- **REQUIRED ACTION**: Verbatim copy without pictures. Please print every entry as it stands.

- **SUPPLIED RECORDS**:
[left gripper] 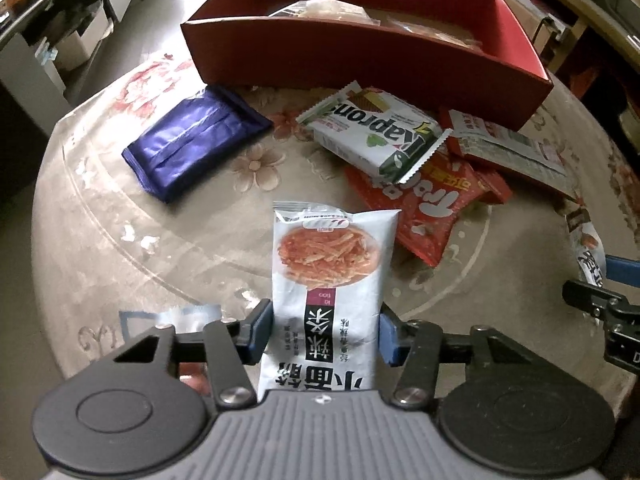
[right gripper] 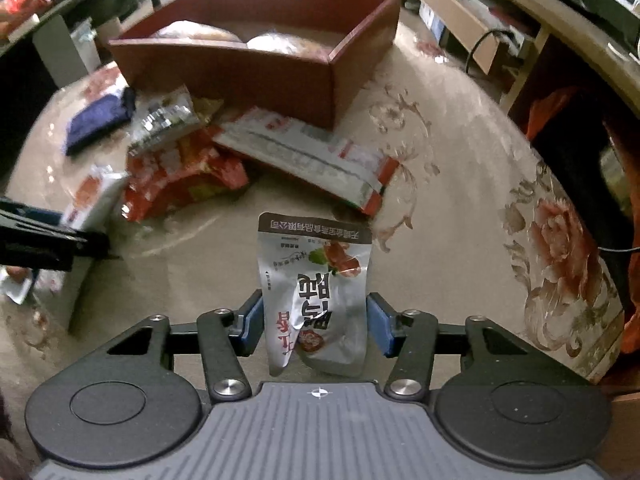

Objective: Organize snacks
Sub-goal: 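Lift both held bags and carry them over the red box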

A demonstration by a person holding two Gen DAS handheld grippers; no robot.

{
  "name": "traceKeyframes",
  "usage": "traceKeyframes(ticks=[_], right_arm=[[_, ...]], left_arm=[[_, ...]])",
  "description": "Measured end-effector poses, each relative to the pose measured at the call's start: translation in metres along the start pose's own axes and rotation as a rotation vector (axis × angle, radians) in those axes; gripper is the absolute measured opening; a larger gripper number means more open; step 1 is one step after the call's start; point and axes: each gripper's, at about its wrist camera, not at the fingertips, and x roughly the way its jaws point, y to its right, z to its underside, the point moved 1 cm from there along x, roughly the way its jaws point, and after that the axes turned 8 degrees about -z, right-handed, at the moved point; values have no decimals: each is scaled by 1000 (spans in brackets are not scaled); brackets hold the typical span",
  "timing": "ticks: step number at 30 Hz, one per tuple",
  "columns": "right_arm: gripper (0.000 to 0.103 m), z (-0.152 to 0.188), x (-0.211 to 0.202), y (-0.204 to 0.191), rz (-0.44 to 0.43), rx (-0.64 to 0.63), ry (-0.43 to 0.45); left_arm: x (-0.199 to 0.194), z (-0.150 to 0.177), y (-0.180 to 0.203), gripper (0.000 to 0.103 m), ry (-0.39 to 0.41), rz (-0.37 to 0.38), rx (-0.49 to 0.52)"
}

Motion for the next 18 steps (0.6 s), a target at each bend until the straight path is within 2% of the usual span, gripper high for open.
traceKeyframes(ticks=[6, 13, 15, 18], right_arm=[[61, -4, -8, -10, -15, -8, 40], [61, -8, -13, -15, -22, -25, 64], [61, -9, -15, -15, -20, -24, 76], [61, -14, -17, -16, -22, -23, 89]], left_arm=[[-7, 5, 4, 53, 8, 14, -8], [-22, 4, 11, 50, 56, 17, 9], [-26, 2, 13, 45, 73, 27, 12], [-32, 0, 16, 44, 86, 43, 15]])
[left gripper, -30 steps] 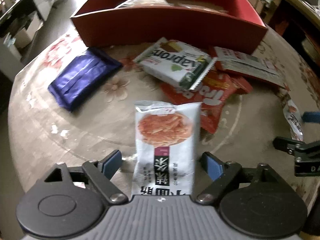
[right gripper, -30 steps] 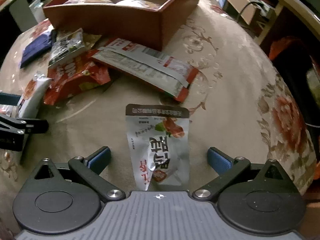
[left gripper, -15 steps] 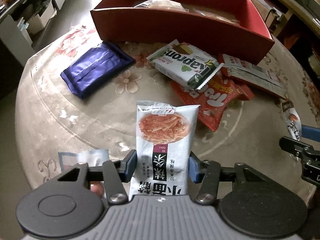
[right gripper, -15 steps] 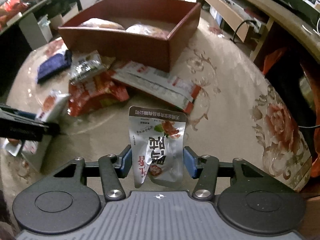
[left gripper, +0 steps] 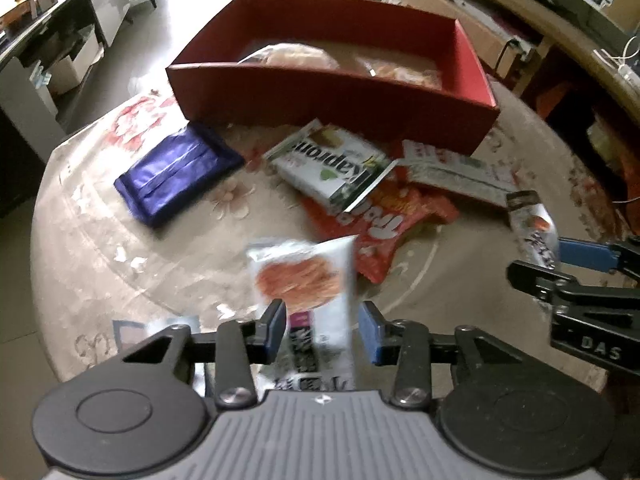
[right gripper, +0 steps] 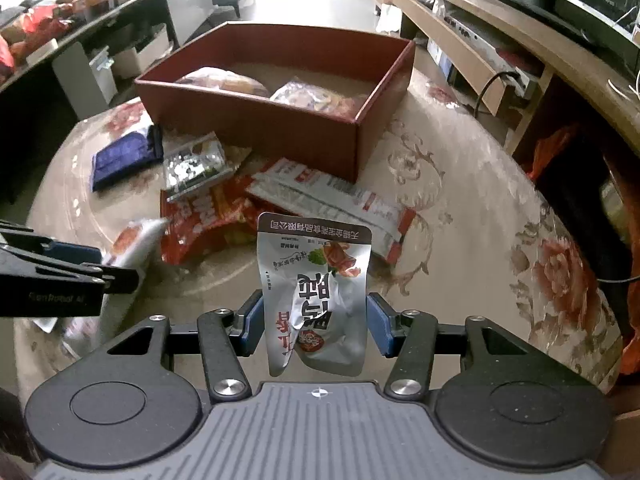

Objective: Organize snacks
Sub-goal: 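Lift both held bags and carry them over the red box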

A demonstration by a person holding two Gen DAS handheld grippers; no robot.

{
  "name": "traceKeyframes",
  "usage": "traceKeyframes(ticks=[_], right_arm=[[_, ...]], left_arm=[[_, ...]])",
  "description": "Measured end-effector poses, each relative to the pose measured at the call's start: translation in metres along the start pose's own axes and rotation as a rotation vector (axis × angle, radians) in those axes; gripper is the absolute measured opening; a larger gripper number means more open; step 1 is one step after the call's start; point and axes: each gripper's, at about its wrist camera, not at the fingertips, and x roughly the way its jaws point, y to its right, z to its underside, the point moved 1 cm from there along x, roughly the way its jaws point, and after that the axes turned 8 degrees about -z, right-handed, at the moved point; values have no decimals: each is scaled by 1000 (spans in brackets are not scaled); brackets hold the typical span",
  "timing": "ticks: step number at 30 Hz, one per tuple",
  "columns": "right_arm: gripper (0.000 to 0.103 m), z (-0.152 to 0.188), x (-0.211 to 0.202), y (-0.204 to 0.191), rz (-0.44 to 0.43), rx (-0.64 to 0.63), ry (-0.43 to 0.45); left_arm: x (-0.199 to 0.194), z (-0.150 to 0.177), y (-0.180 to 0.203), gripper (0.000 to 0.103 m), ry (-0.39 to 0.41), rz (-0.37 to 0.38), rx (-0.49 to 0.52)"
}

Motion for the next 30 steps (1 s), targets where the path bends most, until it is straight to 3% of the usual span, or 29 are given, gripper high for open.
traceKeyframes(ticks=[4, 7, 9, 15, 17, 21, 30], right_arm=[[61, -5, 0, -4, -4, -10, 12], [61, -5, 1, -4, -9, -15, 6], [61, -5, 1, -4, -10, -13, 2], [61, -6, 0, -2, -28, -10, 3], [61, -5, 0, -3, -35, -12, 2], [61, -6, -3, -3, -42, -16, 5], [61, -19, -25, -10, -43, -20, 85]], left_arm=[[6, 1, 1, 45, -9, -17, 19], [13, 1, -5, 51, -37, -25, -10], [16, 0, -9, 67, -46, -34, -34], [39, 4, -6, 79, -90, -58, -67], [39, 6, 0, 77, -68, -90, -57], [31, 7, 4, 52, -58, -85, -69], [-13, 5, 12, 48, 14, -106, -65]])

- **ANSWER BOX**:
[left gripper] 
[right gripper] 

Objective: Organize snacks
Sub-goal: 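Lift both held bags and carry them over the red box
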
A demonstration by a person holding two Gen DAS handheld grippers; no robot.

{
  "name": "traceKeyframes",
  "usage": "traceKeyframes(ticks=[_], right_arm=[[_, ...]], left_arm=[[_, ...]])",
  "description": "Measured end-effector poses, each relative to the pose measured at the call's start: translation in metres along the start pose's own axes and rotation as a rotation vector (axis × angle, radians) in those axes; gripper is the absolute measured opening; a larger gripper number means more open; step 1 is one step after the call's start; point and axes: each gripper's, at about its wrist camera, not at the fingertips, and x roughly the way its jaws point, y to its right, z to its underside, the point moved 1 cm from there along x, roughly the way its jaws point, and after that the axes turned 8 degrees about -z, right-handed, at the moved point; values have no decimals: each is scaled by 1000 (spans in brackets are not scaled); brackets hold the typical span",
  "timing": "ticks: step number at 30 Hz, one per tuple",
  "columns": "right_arm: gripper (0.000 to 0.103 m), z (-0.152 to 0.188), x (-0.211 to 0.202), y (-0.204 to 0.191), rz (-0.44 to 0.43), rx (-0.64 to 0.63), ry (-0.43 to 0.45); left_arm: x (-0.199 to 0.194), z (-0.150 to 0.177), y (-0.180 to 0.203), gripper (0.000 to 0.103 m), ry (-0.39 to 0.41), rz (-0.37 to 0.38), rx (-0.49 to 0.52)"
}

Motion for the next 18 steps (0.6 s), a target at each bend until the straight path is within 2% of the usual span, gripper high for open.
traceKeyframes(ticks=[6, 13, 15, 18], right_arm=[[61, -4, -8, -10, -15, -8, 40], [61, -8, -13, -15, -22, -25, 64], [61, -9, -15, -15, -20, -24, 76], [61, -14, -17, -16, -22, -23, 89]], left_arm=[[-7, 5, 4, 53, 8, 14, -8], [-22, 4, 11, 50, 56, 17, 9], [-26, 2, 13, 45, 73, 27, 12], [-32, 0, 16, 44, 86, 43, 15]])
[left gripper, -30 steps] 
[right gripper, -30 steps] 
[left gripper, -15 steps] 
[right gripper, -15 steps] 
[left gripper, +0 steps] 
[right gripper, +0 steps] 

Objective: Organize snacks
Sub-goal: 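Lift both held bags and carry them over the red box
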
A demonstration by a person holding two Gen DAS handheld grippers; no robot.

{
  "name": "traceKeyframes",
  "usage": "traceKeyframes(ticks=[_], right_arm=[[_, ...]], left_arm=[[_, ...]])",
  "description": "Measured end-effector poses, each relative to the pose measured at the call's start: translation in metres along the start pose's own axes and rotation as a rotation vector (axis × angle, radians) in those axes; gripper is the absolute measured opening; a larger gripper number means more open; step 1 is one step after the call's start; point and axes: each gripper's, at about its wrist camera, not at the fingertips, and x roughly the way its jaws point, y to its right, z to its underside, the point moved 1 cm from there along x, roughly the way its jaws point, and after that the axes turned 8 degrees about -z, right-handed, at the moved point; values have no decimals: each is scaled by 1000 (spans in brackets are not scaled); brackets hold the typical span",
  "timing": "ticks: step number at 30 Hz, one per tuple",
  "columns": "right_arm: gripper (0.000 to 0.103 m), z (-0.152 to 0.188), x (-0.211 to 0.202), y (-0.204 to 0.191), rz (-0.44 to 0.43), rx (-0.64 to 0.63), ry (-0.43 to 0.45); left_arm: x (-0.199 to 0.194), z (-0.150 to 0.177), y (-0.180 to 0.203), gripper (0.000 to 0.103 m), ry (-0.39 to 0.41), rz (-0.37 to 0.38), rx (-0.49 to 0.52)"
}

Motion for the next 30 steps (1 s), targets where the path bends most, until it is straight to 3% of the usual span, or 29 are given, gripper high for open.
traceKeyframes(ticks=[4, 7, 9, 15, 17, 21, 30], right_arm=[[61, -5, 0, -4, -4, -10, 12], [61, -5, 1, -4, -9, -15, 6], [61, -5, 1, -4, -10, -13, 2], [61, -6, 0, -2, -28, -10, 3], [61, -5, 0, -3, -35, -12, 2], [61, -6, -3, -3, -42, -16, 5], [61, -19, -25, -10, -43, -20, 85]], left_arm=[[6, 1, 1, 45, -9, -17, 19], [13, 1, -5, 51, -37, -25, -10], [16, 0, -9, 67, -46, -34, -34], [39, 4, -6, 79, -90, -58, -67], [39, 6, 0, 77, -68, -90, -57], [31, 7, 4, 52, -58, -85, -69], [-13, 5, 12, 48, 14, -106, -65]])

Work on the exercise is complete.